Mais pour elle, rater les Jeux olympiques n’est pas catastrophique. À 28 ans, celle pour qui une première blessure à l’épaule gauche avait aussi gâché les JO de 2014 prévoyait déjà prolonger sa carrière au moins jusqu’aux Jeux d’hiver de Pékin, en 2022. Elle garde le cap.

«Notre sport, ce n’est pas juste les Olympiques. La culture du ski alpin est établie en Europe depuis longtemps. Les Coupes du monde et les Championnats du monde ont aussi toujours fait partie de mes rêves. Mais mon but n’a pas changé et ce sera dans quatre ans. C’est seulement une pause», fait-elle valoir.

Revoir ses plans

Reste que celle qui visait une médaille olympique au combiné descente-slalom, à PyeongChang, doit réviser ses plans. Et pas seulement parce qu’elle n’ira pas en Corée. Sa discipline de prédilection, où elle a remporté ses deux victoires de Coupe du monde en carrière, sera rayée du programme international dans deux ans. Les Championnats du monde d’Are, en 2019, s’avéreront la dernière compétition d’envergure avec un combiné.

De là l’idée développée l’été dernier de mettre davantage l’accent sur les disciplines de vitesse, descente et Super-G. Son accident ne la fera pas dévier du parcours tracé en compagnie de l’entraîneur-chef de l’équipe féminine canadienne, Manuel Gamper, de laisser le slalom de côté dès la saison prochaine. Ce qui sera maintenant son retour en piste.

«Même si j’ai eu plus de succès en technique, la vitesse a toujours été plus naturelle pour moi, dit-elle. Je verrai après un an si je reviens au slalom ou non, mais c’est possible que je n’en fasse plus jamais.»

À propos de sa violente chute, Gagnon ne blâme ni le parcours, la météo, l’équipement ou même la vitesse en piste surpassant 130 km/h, qui ne se situe «pas en-dehors de notre confort».

«C’est la faute du skieur.

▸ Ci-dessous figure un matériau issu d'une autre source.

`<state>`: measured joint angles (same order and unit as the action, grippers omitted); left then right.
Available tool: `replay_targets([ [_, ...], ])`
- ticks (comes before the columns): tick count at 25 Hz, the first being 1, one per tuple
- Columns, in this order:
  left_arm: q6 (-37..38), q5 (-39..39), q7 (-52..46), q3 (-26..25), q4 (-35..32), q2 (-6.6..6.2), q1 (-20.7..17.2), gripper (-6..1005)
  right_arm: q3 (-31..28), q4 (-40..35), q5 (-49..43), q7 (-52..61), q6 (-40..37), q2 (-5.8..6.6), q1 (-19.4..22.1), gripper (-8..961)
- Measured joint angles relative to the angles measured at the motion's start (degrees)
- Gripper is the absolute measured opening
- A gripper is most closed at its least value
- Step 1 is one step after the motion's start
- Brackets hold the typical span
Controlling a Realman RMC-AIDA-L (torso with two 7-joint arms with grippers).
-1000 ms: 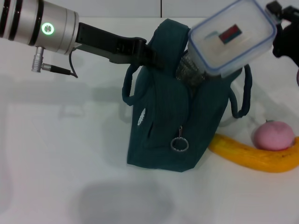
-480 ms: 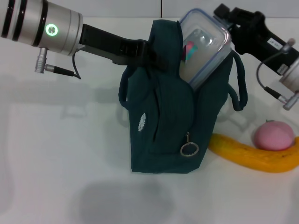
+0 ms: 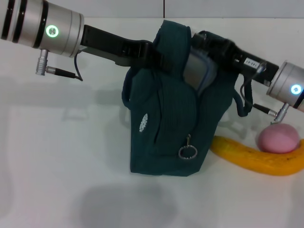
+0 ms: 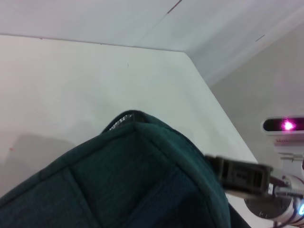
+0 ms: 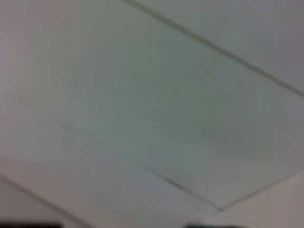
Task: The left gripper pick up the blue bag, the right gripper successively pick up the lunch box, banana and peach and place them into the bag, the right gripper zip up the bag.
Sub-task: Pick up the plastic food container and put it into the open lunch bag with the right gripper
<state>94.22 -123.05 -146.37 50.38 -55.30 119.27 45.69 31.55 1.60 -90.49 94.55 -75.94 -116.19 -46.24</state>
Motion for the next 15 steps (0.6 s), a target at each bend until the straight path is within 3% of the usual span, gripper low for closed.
replay_targets([
  [4, -0.1, -0.2, 0.3, 0.0, 0.0, -0.01, 0.0, 55, 6.8, -3.5, 0.0, -0.1, -0.5, 0.00, 0.4, 228],
  [15, -0.1, -0.1, 0.4, 0.0, 0.0, -0.41, -0.3, 55, 14.1, -11.4, 0.3, -6.2, -0.7, 0.08, 2.7, 249],
])
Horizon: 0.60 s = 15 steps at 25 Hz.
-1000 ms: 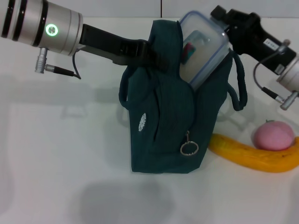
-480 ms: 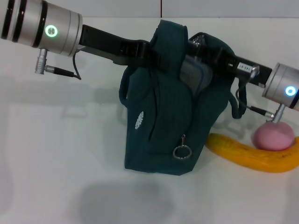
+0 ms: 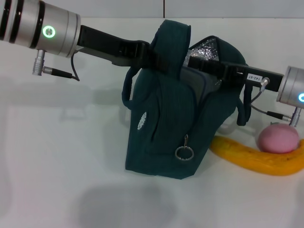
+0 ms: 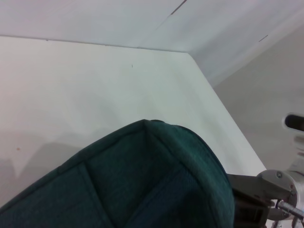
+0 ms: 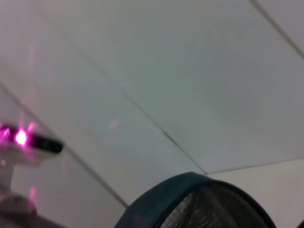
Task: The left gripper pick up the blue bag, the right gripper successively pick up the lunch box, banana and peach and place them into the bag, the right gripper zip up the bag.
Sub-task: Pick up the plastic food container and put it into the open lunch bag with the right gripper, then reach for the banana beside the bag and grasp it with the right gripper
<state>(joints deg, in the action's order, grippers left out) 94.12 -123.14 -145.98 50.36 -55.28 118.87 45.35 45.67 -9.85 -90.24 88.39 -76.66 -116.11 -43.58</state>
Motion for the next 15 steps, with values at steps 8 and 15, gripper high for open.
replay_targets([
  [8, -0.1, 0.0, 0.9, -0.3, 0.0, -0.17, -0.1, 55, 3.2, -7.9, 0.3, -0.7, -2.3, 0.51, 1.0, 429],
  [15, -0.1, 0.0, 1.5, -0.5, 0.0, -0.25, -0.2, 55, 7.8, -22.6, -0.4, 8.2, -2.7, 1.46, 6.4, 709],
])
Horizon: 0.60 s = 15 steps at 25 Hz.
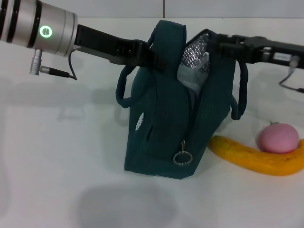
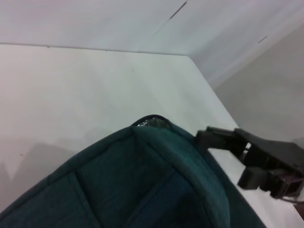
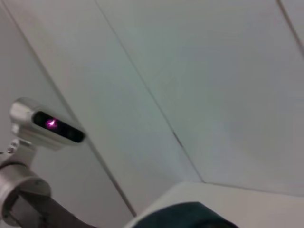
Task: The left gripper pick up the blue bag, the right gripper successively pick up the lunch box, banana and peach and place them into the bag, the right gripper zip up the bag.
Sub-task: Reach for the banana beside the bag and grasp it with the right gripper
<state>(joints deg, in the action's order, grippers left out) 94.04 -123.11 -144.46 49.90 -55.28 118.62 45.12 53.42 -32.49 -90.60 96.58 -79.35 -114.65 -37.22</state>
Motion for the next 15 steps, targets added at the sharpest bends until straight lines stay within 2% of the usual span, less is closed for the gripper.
replay_targets([
  [3, 0.0, 0.0, 0.1, -0.1, 0.0, -0.16, -0.4, 55, 0.7, -4.2, -0.1, 2.4, -0.3, 0.36, 1.9, 740],
  [4, 0.0, 0.0, 0.1, -0.1, 0.0, -0.23, -0.6, 55, 0.7, -11.6, -0.6, 4.2, -1.6, 0.51, 5.4, 751],
  [6, -0.1, 0.1, 0.1, -0.2, 0.0, -0.39, -0.9, 55, 0.6, -15.9, -0.8, 4.7, -2.5, 0.35, 7.6, 751],
  [7, -0.1, 0.1, 0.1, -0.2, 0.0, -0.43, -1.1, 55, 0.6, -21.1, -1.1, 5.1, -3.5, 0.12, 10.0, 751],
  [10, -0.9, 0.1, 0.1, -0.2, 0.0, -0.50, -1.4, 55, 0.6, -33.6, -5.2, 7.9, -7.1, -0.32, 13.6, 752],
  [12, -1.3, 0.1, 0.0, -0.3, 0.0, -0.50, -1.7, 55, 0.4, -42.4, -11.0, 12.6, -11.4, -0.52, 14.4, 752],
  [15, -1.6, 0.1, -0.1, -0.4, 0.0, -0.48, -2.0, 55, 1.1, -49.7, -19.1, 18.9, -17.6, -0.55, 13.4, 752],
])
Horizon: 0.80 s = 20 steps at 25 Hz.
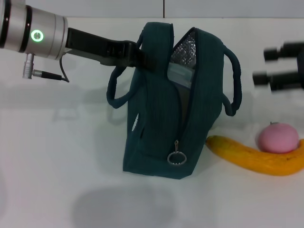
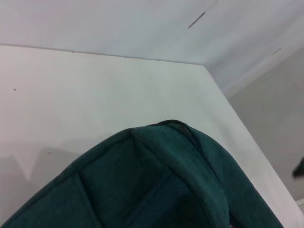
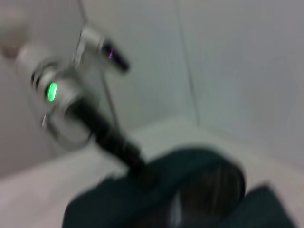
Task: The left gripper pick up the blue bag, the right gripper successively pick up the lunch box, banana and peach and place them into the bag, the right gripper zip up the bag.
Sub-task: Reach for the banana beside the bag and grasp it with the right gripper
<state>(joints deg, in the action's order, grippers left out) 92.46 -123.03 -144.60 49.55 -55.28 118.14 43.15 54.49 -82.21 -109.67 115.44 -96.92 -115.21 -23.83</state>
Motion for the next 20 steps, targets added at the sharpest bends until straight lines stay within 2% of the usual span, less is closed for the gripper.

C’est comme en course automobile, même avec une Formule 1 tu peux faire des tonneaux», affirme Gagnon, estimant que son manque d’expérience en descente n’était pas non plus en cause, comme le démontre la mésaventure vécue par la championne olympique de descente de 2010 Vonn au même endroit 24 heures plus tard.

Gagnon n’avait pas raté de course depuis son entrée officielle sur le circuit mondial en 2008, après qu’une fracture à la jambe ait bousillé sa saison recrue de 2007. Elle avait depuis pris 190 départs en Coupe du monde, quatrième dans l’histoire canadienne depuis la naissance du grand cirque blanc derrière Erik Guay (229), Thomas Grandi (215) et Emily Brydon (203).